| What is required |
Set down the data that follows, exactly and completely.

====== Given data

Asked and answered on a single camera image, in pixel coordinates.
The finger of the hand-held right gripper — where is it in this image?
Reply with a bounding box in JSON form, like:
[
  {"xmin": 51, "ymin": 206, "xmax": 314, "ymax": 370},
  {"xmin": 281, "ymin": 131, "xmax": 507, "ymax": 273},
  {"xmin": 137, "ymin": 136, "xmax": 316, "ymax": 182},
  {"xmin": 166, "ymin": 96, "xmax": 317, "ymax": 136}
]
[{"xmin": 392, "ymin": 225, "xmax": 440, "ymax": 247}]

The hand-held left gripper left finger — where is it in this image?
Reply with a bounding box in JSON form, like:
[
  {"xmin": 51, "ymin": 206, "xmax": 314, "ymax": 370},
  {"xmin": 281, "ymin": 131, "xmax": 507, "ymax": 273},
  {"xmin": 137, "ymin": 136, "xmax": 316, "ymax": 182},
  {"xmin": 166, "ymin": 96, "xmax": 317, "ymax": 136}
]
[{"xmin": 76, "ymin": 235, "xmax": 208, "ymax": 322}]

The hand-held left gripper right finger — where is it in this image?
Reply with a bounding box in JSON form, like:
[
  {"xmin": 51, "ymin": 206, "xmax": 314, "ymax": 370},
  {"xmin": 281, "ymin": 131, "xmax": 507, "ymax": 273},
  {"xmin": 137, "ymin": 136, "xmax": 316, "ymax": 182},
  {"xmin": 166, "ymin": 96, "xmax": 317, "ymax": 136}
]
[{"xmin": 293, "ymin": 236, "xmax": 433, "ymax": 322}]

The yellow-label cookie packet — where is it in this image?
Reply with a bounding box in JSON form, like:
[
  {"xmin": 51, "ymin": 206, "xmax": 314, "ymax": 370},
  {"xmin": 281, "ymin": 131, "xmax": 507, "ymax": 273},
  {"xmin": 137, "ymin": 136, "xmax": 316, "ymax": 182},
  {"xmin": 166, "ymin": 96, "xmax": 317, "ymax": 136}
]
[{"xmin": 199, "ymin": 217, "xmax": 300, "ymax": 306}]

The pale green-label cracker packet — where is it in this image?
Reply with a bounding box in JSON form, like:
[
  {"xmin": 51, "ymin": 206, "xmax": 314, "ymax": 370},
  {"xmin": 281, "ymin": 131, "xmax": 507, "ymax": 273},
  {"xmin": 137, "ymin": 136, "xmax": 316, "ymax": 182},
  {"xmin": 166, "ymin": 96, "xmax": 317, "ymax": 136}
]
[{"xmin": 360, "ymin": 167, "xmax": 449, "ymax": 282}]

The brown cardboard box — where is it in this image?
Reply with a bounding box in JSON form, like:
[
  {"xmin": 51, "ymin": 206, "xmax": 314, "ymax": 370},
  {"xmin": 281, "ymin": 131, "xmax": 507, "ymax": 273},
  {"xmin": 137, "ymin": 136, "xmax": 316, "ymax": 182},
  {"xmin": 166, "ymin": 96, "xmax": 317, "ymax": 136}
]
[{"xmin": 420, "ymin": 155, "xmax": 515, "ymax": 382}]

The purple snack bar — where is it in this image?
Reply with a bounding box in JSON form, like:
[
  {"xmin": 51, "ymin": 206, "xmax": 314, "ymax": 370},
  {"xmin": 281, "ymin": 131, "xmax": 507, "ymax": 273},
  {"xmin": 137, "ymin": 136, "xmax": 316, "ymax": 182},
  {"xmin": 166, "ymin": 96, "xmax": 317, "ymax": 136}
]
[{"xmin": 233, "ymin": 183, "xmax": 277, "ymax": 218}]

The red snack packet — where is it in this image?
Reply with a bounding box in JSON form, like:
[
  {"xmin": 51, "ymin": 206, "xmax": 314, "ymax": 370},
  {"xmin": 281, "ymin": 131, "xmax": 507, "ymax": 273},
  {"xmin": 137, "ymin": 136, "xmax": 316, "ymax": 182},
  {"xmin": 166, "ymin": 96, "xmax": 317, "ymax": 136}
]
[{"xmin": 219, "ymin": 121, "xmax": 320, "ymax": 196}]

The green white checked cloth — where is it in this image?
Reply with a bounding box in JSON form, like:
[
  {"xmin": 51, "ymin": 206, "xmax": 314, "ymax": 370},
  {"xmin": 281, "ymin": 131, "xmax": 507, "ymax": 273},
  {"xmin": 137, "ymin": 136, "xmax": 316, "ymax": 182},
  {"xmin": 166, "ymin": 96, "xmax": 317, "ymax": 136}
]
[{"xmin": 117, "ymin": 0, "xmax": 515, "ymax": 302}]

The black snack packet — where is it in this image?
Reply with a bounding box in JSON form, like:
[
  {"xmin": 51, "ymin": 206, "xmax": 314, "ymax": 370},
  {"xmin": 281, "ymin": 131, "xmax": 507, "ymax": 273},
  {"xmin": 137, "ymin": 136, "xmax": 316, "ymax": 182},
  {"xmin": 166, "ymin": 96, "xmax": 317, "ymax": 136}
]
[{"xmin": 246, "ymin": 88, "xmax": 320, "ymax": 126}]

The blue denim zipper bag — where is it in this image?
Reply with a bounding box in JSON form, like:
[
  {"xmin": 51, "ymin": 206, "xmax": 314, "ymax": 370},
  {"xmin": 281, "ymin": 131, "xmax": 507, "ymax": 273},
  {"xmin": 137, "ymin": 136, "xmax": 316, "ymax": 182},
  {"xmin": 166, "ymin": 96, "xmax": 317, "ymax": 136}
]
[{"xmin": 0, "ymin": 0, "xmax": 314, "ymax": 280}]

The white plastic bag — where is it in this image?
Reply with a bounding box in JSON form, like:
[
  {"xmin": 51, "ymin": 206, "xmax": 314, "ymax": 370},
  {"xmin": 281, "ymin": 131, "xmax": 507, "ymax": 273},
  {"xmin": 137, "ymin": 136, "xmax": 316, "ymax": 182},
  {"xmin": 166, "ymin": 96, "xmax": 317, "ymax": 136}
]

============

| Solution |
Asked and answered on a single camera image, in pixel coordinates.
The finger of the hand-held right gripper — where is it in this image?
Reply with a bounding box in JSON form, like:
[
  {"xmin": 51, "ymin": 206, "xmax": 314, "ymax": 370},
  {"xmin": 281, "ymin": 131, "xmax": 507, "ymax": 273},
  {"xmin": 137, "ymin": 136, "xmax": 316, "ymax": 182},
  {"xmin": 166, "ymin": 96, "xmax": 317, "ymax": 136}
]
[{"xmin": 392, "ymin": 225, "xmax": 440, "ymax": 247}]

The hand-held left gripper left finger — where is it in this image?
Reply with a bounding box in JSON form, like:
[
  {"xmin": 51, "ymin": 206, "xmax": 314, "ymax": 370},
  {"xmin": 281, "ymin": 131, "xmax": 507, "ymax": 273},
  {"xmin": 137, "ymin": 136, "xmax": 316, "ymax": 182},
  {"xmin": 166, "ymin": 96, "xmax": 317, "ymax": 136}
]
[{"xmin": 76, "ymin": 235, "xmax": 208, "ymax": 322}]

The hand-held left gripper right finger — where is it in this image?
Reply with a bounding box in JSON form, like:
[
  {"xmin": 51, "ymin": 206, "xmax": 314, "ymax": 370},
  {"xmin": 281, "ymin": 131, "xmax": 507, "ymax": 273},
  {"xmin": 137, "ymin": 136, "xmax": 316, "ymax": 182},
  {"xmin": 166, "ymin": 96, "xmax": 317, "ymax": 136}
]
[{"xmin": 293, "ymin": 236, "xmax": 433, "ymax": 322}]

The yellow-label cookie packet — where is it in this image?
Reply with a bounding box in JSON form, like:
[
  {"xmin": 51, "ymin": 206, "xmax": 314, "ymax": 370},
  {"xmin": 281, "ymin": 131, "xmax": 507, "ymax": 273},
  {"xmin": 137, "ymin": 136, "xmax": 316, "ymax": 182},
  {"xmin": 166, "ymin": 96, "xmax": 317, "ymax": 136}
]
[{"xmin": 199, "ymin": 217, "xmax": 300, "ymax": 306}]

The pale green-label cracker packet — where is it in this image?
Reply with a bounding box in JSON form, like:
[
  {"xmin": 51, "ymin": 206, "xmax": 314, "ymax": 370},
  {"xmin": 281, "ymin": 131, "xmax": 507, "ymax": 273},
  {"xmin": 137, "ymin": 136, "xmax": 316, "ymax": 182},
  {"xmin": 166, "ymin": 96, "xmax": 317, "ymax": 136}
]
[{"xmin": 360, "ymin": 167, "xmax": 449, "ymax": 282}]

The brown cardboard box — where is it in this image?
Reply with a bounding box in JSON form, like:
[
  {"xmin": 51, "ymin": 206, "xmax": 314, "ymax": 370},
  {"xmin": 281, "ymin": 131, "xmax": 507, "ymax": 273},
  {"xmin": 137, "ymin": 136, "xmax": 316, "ymax": 182},
  {"xmin": 166, "ymin": 96, "xmax": 317, "ymax": 136}
]
[{"xmin": 420, "ymin": 155, "xmax": 515, "ymax": 382}]

The purple snack bar — where is it in this image?
Reply with a bounding box in JSON form, like:
[
  {"xmin": 51, "ymin": 206, "xmax": 314, "ymax": 370},
  {"xmin": 281, "ymin": 131, "xmax": 507, "ymax": 273},
  {"xmin": 137, "ymin": 136, "xmax": 316, "ymax": 182},
  {"xmin": 166, "ymin": 96, "xmax": 317, "ymax": 136}
]
[{"xmin": 233, "ymin": 183, "xmax": 277, "ymax": 218}]

The red snack packet — where is it in this image?
Reply with a bounding box in JSON form, like:
[
  {"xmin": 51, "ymin": 206, "xmax": 314, "ymax": 370},
  {"xmin": 281, "ymin": 131, "xmax": 507, "ymax": 273},
  {"xmin": 137, "ymin": 136, "xmax": 316, "ymax": 182},
  {"xmin": 166, "ymin": 96, "xmax": 317, "ymax": 136}
]
[{"xmin": 219, "ymin": 121, "xmax": 320, "ymax": 196}]

The green white checked cloth — where is it in this image?
Reply with a bounding box in JSON form, like:
[
  {"xmin": 51, "ymin": 206, "xmax": 314, "ymax": 370},
  {"xmin": 281, "ymin": 131, "xmax": 507, "ymax": 273},
  {"xmin": 137, "ymin": 136, "xmax": 316, "ymax": 182},
  {"xmin": 166, "ymin": 96, "xmax": 317, "ymax": 136}
]
[{"xmin": 117, "ymin": 0, "xmax": 515, "ymax": 302}]

The black snack packet — where is it in this image?
Reply with a bounding box in JSON form, like:
[
  {"xmin": 51, "ymin": 206, "xmax": 314, "ymax": 370},
  {"xmin": 281, "ymin": 131, "xmax": 507, "ymax": 273},
  {"xmin": 137, "ymin": 136, "xmax": 316, "ymax": 182},
  {"xmin": 166, "ymin": 96, "xmax": 317, "ymax": 136}
]
[{"xmin": 246, "ymin": 88, "xmax": 320, "ymax": 126}]

The blue denim zipper bag — where is it in this image?
Reply with a bounding box in JSON form, like:
[
  {"xmin": 51, "ymin": 206, "xmax": 314, "ymax": 370},
  {"xmin": 281, "ymin": 131, "xmax": 507, "ymax": 273},
  {"xmin": 137, "ymin": 136, "xmax": 316, "ymax": 182},
  {"xmin": 166, "ymin": 96, "xmax": 317, "ymax": 136}
]
[{"xmin": 0, "ymin": 0, "xmax": 314, "ymax": 280}]

The white plastic bag — where is it in this image?
Reply with a bounding box in JSON form, like:
[
  {"xmin": 51, "ymin": 206, "xmax": 314, "ymax": 370},
  {"xmin": 281, "ymin": 131, "xmax": 507, "ymax": 273},
  {"xmin": 137, "ymin": 136, "xmax": 316, "ymax": 182},
  {"xmin": 166, "ymin": 96, "xmax": 317, "ymax": 136}
]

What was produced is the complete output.